Und richten uns unsere Wahrheit nach dem zurecht, was sie anzeigt - nicht nach der Fahrt, nicht nach dem Fahrer, der Fahrerin.
Das unzugängliche Alpin-System
Genau deshalb ist dieses Alpin-System den anderen so verdächtig, so wenig zugänglich. Anderswo wird gegeneinander gelaufen. Im Eisschnelllauf wird der Übergebliebene, der nicht in einem Paar starten darf, bedauert, weil man weiß, dass es sich nachteilig auf die Zeit auswirkt. Im nordischen Langlauf hat man nicht zufällig die Massenstarts und Sprints eingeführt. Die Crosser, Boarder und Shorttracker, also alle, die einen modernen Anspruch haben, fahren gegeneinander, oft zu viert.
Nur im Bahnensport und beim Springen geht's nicht anders. Und die Kunstläufer, bei denen Zeit sowieso keine Rolle spielt, brauchen das alles nicht.
In all diesen Sportarten hält man den Blick auf den Sportler. Selbst beim Springen blickt man nicht gebannt auf die 130 Meter-Marke, sondern sieht dem Flieger zu.
Neben Rodlern und Bobfahrern sind die Alpinen die einzigen, die nicht mehr um ihrer selbst willen, sondern nach der von ihnen ausgelösten Stechuhr betrachtet werden.
Das ist, mit Verlaub, langweilig. Und auch ein wenig lächerlich.
Das sage ich im vollen Bewusstsein dessen, dass ich das selber durchaus perfektioniert habe. Ich bin eben ein altmodisch langweiliger TV-Sport-Zuschauer.
Der magielose Fetisch Zeit
Wenn aber selbst mich die Snowboard- und dann die Ski-Crosser wesentlich mehr mitgerissen haben (nicht nur wegen ihrer Stürze), dann liegt das an der sozialen Situation dieses Sports: dort fährt man mit- und gegeneinander, schubst und stupst sich, gerät zeitgleich in eine Windböse oder in Schneegestöber. Man ist nicht vereinzelt wie die Absolventinnen eines alpinen Laufs.
Die Zeit bei Alpin-Rennen ist unfassbar fetischisiert, obwohl sie nichts bedeutet - es gibt keine Rekorde, selbst Streckenrekorde sind lachhaft, weil die Streckenführung sich alljährlich ändert. Sie sind reines Vergleichs-Tools, haben nix Magisches wie beim Laufen oder Schwimmen.
Allerdings ist im Jahr 2010 der direkte Vergleich zwischen Menschen einfach vorne, und der Vergleich der Vereinzelung deutlich dahinter. Das mag historisch für die Vereinsamung und Abgeschiedenheit der Bergvölker stehen, die sich da besser dreinfinden können, mit einer globalisierten Welt hat das nur noch wenig zu tun.

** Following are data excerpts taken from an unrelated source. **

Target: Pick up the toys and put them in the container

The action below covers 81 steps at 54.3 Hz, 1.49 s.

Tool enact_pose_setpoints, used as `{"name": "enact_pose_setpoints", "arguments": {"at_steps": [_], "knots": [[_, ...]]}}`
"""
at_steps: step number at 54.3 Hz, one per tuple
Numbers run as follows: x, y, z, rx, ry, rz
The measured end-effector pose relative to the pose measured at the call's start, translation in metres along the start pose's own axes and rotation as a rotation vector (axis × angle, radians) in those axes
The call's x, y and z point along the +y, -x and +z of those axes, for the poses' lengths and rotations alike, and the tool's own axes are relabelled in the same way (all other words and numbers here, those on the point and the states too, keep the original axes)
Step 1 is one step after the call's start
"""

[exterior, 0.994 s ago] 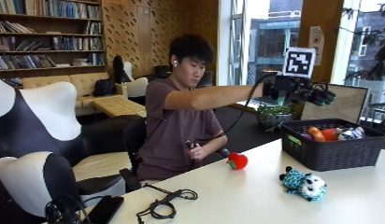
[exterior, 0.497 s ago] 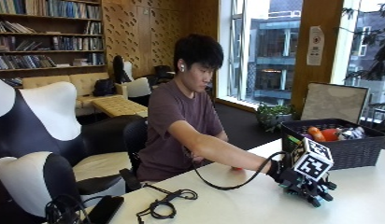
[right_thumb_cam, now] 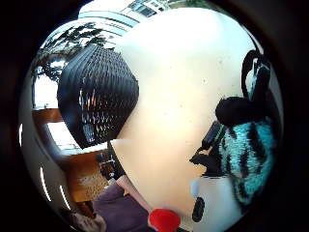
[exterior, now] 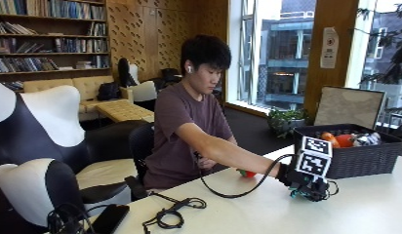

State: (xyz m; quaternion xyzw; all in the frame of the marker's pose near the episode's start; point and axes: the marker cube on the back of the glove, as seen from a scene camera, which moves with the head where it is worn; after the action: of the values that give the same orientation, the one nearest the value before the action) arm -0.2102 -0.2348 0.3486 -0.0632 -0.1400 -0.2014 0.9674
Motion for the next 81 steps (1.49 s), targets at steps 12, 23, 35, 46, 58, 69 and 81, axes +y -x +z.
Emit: {"name": "enact_pose_setpoints", "arguments": {"at_steps": [12,23,35,46,58,69,81], "knots": [[0.029,0.028,-0.077,0.033,-0.034,0.076],[0.062,0.074,-0.197,0.217,-0.124,0.049],[0.068,0.156,-0.286,0.199,-0.222,-0.048],[0.034,0.236,-0.289,0.222,-0.26,-0.003],[-0.016,0.339,-0.247,0.142,-0.232,-0.107],[-0.042,0.389,-0.204,0.141,-0.142,-0.285],[-0.076,0.431,-0.158,0.092,-0.104,-0.324]]}}
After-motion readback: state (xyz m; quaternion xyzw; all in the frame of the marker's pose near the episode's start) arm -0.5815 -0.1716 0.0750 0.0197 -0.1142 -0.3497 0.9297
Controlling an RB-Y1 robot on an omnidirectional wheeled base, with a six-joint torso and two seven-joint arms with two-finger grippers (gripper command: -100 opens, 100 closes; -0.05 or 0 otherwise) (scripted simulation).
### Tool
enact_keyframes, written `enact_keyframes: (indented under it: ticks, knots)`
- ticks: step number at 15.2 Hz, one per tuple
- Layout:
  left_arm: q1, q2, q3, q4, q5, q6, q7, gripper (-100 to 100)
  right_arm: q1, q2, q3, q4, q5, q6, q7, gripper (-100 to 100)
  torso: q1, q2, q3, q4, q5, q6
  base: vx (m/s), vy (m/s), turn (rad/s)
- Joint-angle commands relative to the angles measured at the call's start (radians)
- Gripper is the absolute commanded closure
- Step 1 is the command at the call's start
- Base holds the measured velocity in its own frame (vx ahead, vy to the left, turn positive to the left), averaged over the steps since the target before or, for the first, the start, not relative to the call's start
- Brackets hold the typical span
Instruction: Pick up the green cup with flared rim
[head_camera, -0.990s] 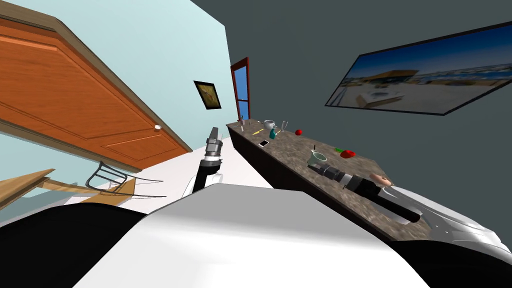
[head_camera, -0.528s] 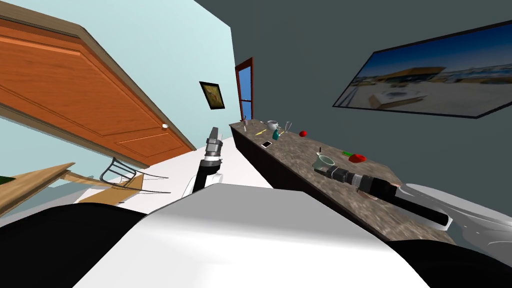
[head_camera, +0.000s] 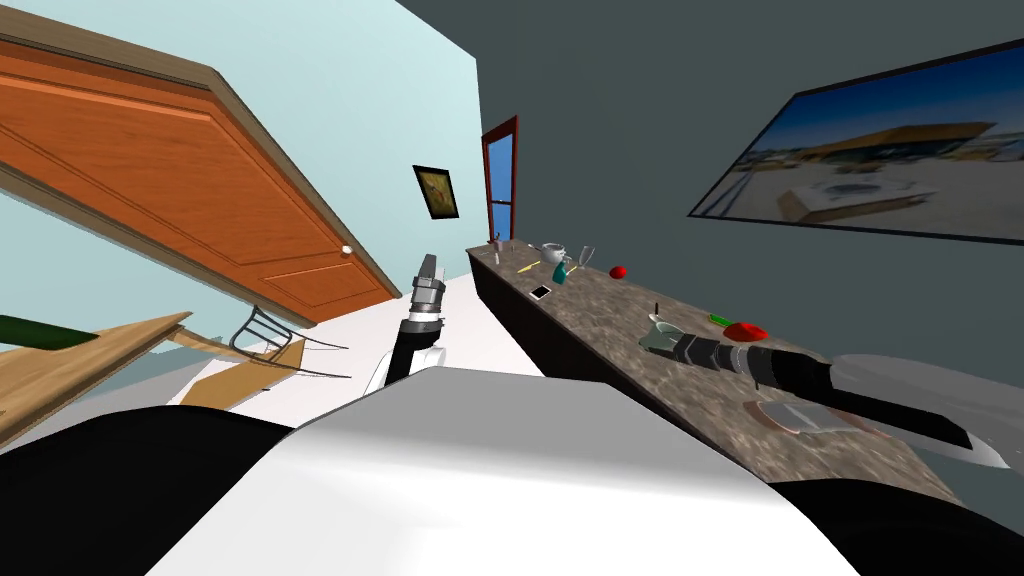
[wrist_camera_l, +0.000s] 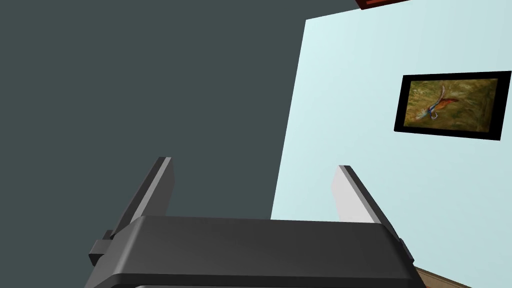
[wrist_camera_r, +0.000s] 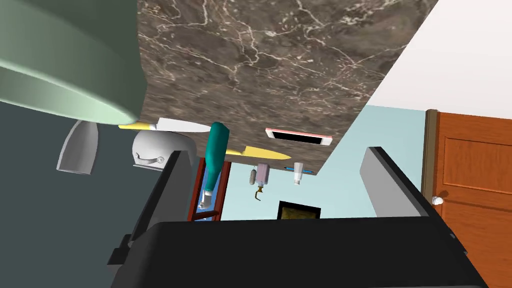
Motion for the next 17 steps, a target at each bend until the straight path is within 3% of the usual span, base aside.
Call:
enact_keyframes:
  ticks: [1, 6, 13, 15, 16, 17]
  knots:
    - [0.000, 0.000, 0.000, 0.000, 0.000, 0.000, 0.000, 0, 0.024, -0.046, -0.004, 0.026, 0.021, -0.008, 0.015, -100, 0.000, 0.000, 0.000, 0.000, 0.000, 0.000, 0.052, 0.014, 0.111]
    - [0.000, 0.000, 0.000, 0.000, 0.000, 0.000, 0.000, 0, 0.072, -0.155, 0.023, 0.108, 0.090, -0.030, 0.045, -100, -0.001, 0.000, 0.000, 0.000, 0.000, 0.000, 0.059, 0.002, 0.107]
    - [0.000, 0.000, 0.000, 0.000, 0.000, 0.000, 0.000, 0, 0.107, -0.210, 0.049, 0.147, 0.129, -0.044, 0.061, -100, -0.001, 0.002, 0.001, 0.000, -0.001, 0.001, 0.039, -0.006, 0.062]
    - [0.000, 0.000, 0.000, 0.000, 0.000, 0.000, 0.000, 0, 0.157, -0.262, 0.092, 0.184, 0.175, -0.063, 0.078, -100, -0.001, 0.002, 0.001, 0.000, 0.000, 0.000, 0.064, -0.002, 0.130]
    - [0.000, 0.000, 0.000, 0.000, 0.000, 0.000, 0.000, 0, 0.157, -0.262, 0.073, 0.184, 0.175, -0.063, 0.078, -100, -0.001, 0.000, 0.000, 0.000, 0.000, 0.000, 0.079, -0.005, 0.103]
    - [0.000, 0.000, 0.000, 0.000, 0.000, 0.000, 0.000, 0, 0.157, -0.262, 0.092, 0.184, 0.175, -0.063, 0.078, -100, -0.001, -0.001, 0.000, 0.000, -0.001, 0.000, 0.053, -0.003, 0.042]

Über kurz oder lang wird diese Verwendung der einzeln gemessenen, aber mittel-/langfristig bedeutungslosen Zeit das Aus für einen weltweit populären Wintersport bedeuten.
Ich sage nicht, dass die Crosser morgen die Weltherrschaft übernehmen werden - die Alpinen jedenfalls, die sie (eh nur gefühlt) irgendwann besessen haben, haben sie eindeutig verloren. Und sie werden ihren Sport neu ausrichten müssen, wenn sie vom Berg runter in die wirkliche Welt wollen.